* **WORK TASK**
Scan the records below for the line with "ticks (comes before" and the line with "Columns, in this". Repeat those two lines and every line between them exactly, and nothing else.

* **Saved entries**
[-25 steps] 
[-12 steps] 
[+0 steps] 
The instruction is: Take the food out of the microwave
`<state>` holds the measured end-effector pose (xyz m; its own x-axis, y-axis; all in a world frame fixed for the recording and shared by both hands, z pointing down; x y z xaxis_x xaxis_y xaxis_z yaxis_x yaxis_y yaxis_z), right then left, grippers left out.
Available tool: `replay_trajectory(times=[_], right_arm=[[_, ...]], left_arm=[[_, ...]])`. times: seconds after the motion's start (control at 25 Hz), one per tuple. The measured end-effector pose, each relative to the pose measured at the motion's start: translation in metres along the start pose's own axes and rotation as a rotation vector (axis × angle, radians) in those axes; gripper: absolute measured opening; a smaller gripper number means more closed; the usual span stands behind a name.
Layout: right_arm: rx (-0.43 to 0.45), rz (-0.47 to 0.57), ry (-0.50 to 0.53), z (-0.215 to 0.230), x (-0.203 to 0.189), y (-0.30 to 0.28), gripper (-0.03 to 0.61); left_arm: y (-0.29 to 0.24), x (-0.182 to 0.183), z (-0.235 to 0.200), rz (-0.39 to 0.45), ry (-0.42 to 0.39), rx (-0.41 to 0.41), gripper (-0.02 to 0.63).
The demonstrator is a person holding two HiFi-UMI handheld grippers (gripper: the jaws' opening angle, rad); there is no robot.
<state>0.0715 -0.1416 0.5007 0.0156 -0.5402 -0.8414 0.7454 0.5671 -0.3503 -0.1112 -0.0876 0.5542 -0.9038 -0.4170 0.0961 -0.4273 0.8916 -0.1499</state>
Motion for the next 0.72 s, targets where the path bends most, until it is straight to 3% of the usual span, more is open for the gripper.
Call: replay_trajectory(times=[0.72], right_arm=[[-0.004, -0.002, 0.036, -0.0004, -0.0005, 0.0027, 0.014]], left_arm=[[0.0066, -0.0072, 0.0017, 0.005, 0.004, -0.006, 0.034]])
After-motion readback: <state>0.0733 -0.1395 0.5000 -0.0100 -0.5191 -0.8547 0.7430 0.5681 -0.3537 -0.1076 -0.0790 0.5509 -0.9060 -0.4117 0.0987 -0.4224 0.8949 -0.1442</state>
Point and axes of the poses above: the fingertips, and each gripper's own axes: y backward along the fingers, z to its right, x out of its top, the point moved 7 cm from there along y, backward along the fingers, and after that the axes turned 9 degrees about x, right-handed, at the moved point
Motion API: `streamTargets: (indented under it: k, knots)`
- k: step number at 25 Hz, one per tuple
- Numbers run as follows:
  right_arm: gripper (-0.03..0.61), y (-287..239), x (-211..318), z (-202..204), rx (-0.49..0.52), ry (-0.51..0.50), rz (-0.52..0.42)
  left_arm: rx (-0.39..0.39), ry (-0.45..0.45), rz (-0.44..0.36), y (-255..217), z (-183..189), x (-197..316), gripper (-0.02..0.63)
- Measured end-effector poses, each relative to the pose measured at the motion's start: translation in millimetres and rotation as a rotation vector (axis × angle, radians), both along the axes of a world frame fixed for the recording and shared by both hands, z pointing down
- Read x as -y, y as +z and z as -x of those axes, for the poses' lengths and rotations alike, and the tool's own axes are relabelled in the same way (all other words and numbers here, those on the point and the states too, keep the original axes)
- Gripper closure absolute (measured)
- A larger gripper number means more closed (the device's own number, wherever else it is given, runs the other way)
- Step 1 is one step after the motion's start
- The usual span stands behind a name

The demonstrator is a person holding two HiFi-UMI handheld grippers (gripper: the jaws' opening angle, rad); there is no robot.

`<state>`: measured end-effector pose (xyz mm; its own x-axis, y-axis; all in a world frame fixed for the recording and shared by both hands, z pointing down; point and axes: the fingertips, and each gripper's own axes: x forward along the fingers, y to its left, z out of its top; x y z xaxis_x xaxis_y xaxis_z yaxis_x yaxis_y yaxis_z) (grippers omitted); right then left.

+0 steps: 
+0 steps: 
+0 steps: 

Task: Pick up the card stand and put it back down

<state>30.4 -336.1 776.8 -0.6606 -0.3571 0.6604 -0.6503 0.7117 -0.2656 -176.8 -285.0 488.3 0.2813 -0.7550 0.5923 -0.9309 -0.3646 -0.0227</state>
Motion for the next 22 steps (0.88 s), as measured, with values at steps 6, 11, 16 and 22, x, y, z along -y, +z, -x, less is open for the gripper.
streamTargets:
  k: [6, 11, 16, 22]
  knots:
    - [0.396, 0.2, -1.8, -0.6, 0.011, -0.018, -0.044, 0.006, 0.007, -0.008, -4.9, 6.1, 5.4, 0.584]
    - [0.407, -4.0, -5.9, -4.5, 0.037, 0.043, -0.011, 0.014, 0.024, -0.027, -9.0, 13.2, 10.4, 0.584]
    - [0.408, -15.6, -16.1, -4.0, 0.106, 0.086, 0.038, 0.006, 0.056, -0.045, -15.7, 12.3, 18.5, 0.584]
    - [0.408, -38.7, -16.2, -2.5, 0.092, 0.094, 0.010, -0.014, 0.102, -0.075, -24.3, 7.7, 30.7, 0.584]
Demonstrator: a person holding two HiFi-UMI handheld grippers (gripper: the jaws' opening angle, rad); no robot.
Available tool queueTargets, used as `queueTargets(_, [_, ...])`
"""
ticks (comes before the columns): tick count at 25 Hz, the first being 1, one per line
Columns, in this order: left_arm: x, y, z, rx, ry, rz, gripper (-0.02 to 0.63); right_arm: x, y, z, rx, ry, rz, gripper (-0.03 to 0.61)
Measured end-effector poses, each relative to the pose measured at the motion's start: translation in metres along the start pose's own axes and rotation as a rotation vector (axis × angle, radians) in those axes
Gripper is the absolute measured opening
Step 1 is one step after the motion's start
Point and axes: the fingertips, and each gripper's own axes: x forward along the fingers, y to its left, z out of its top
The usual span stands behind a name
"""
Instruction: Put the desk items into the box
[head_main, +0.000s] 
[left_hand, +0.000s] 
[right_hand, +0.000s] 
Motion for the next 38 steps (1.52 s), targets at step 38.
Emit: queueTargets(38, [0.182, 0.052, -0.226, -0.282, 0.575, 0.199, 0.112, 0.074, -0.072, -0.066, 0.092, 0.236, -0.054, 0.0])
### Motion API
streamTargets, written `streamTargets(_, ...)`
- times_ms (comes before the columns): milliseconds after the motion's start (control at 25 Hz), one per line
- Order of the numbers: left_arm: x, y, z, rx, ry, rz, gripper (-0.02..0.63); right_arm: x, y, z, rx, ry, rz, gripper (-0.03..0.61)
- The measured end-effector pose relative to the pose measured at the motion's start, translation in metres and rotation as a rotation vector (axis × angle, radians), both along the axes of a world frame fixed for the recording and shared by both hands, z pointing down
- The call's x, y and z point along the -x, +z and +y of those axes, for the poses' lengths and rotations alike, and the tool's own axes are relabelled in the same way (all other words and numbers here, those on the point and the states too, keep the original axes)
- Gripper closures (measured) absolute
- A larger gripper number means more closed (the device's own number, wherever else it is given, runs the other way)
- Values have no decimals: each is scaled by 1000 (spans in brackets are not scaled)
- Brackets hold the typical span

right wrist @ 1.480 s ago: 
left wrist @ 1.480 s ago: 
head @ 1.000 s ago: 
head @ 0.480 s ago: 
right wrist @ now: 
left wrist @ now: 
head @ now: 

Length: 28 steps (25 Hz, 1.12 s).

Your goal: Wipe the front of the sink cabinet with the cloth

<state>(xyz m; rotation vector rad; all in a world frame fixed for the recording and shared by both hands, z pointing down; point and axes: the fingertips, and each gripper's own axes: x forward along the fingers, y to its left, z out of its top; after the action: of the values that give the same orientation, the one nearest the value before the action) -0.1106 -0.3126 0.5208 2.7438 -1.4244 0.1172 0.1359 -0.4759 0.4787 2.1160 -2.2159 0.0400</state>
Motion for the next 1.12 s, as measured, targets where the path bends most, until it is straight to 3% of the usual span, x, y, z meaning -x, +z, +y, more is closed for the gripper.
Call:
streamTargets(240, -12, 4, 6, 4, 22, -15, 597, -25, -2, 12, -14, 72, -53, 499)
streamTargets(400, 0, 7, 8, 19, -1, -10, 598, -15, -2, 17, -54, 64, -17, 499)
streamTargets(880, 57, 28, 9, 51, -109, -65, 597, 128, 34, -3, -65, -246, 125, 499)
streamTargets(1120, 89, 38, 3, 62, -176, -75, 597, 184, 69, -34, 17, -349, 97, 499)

* **REPLY**
ticks (comes before the columns): tick count at 25 Hz, the first being 1, one per line
Columns, in this order: left_arm: x, y, z, rx, ry, rz, gripper (-0.02 to 0.63); right_arm: x, y, z, rx, ry, rz, gripper (-0.03 to 0.61)

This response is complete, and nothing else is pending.